Les très fortes précipitations affectent à la fois la composition des sols et la qualité de l'eau. En effet, elles « lessivent » les sols, en entraînant les ions nitrates (NO3-) vers les nappes phréatiques. Les sols perdent alors les nutriments azotés nécessaires à la croissance des plantes et les eaux souterraines peuvent devenir impropres à la consommation. Or le changement climatique va renforcer les précipitations extrêmes que nous observons déjà. Dans ce contexte, la gestion durable de la qualité de l'eau constitue un grand défi.
Pour le relever, une collaboration impliquant le LSCE a voulu préciser les pertes d'azote des principales cultures vivrières (maïs, riz, blé) consécutives à des précipitations anormales.

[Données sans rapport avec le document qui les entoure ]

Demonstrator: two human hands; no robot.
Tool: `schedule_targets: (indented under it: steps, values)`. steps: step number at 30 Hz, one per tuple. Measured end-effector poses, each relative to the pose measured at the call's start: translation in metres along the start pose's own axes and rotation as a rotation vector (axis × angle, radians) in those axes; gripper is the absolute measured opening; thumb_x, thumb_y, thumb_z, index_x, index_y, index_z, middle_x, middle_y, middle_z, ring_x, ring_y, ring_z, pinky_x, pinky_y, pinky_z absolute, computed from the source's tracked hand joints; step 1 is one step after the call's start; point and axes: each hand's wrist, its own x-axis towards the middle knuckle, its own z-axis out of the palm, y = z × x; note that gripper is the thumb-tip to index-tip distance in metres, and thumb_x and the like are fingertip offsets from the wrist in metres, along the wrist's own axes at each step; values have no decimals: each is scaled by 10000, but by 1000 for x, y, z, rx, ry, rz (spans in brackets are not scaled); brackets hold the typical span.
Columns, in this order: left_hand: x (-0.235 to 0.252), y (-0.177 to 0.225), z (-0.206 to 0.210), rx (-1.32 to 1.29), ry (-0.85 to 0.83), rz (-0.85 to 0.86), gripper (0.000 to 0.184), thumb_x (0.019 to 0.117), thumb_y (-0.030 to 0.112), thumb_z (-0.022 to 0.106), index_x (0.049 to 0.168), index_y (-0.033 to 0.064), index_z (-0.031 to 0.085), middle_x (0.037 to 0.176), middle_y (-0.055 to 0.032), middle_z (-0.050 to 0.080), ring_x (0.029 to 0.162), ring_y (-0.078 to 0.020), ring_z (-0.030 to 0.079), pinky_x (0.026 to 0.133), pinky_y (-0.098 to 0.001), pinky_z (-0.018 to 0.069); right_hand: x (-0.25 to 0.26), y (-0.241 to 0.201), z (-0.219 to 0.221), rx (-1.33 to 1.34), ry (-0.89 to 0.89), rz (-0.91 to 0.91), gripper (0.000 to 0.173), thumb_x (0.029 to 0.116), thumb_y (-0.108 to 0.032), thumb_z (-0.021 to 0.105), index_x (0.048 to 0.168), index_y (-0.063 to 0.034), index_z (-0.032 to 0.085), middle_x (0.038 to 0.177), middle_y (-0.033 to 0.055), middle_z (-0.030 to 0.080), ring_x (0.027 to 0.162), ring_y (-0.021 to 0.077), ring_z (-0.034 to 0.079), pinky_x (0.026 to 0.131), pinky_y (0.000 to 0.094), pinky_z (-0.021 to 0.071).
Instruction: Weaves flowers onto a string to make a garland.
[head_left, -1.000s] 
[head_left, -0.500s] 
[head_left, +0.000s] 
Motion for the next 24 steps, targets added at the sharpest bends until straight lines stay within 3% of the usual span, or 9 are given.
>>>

En utilisant un modèle agricole global (Python-based Environmental Policy Integrated Climate), les chercheurs montrent que la probabilité de précipitations extrêmes a été inférieure à 3 % au cours des trente dernières années, mais les pertes d'azote associées ont représenté 22 à 56 % du stock moyen d'azote. D'ici à 2100, cette probabilité pourrait être portée à plus de 20 %, avec des pertes d'azote atteignant 60 à 90 % du stock !
Selon l'étude, ces pertes d'azote « extrêmes » ne sont que peu sensibles à un apport d'azote (engrais), à la température ou aux propriétés du sol. En réalité, c'est un tout autre paramètre qui les gouverne : l'augmentation des précipitations d'une année par rapport à celle de l'année précédente (différentielle).
En s'appuyant sur ce résultat, l'équipe de recherche a proposé une stratégie d'atténuation des pertes d'azote extrêmes, appelée CLEANS (Climate Extreme Adaptive Nitrogen Strategy). Celle-ci est élaborée à l'aide d'un modèle d'apprentissage automatique qui réduit l'apport d'engrais (azote) les années où le paramètre gouvernant les pertes d'azote dépasse un seuil et optimise les seuils (région par région), ainsi que les ratios de réduction de l'apport d'engrais.
Les chercheurs ont pu tester l'efficacité de CLEANS à l'aide de leur modèle. La méthode pourrait réduire de manière significative les pertes d'azote extrêmes sans compromettre le rendement des cultures. Cette découverte permet aussi de modérer la pollution azotée imputable à la production agricole, tout en garantissant la sécurité alimentaire.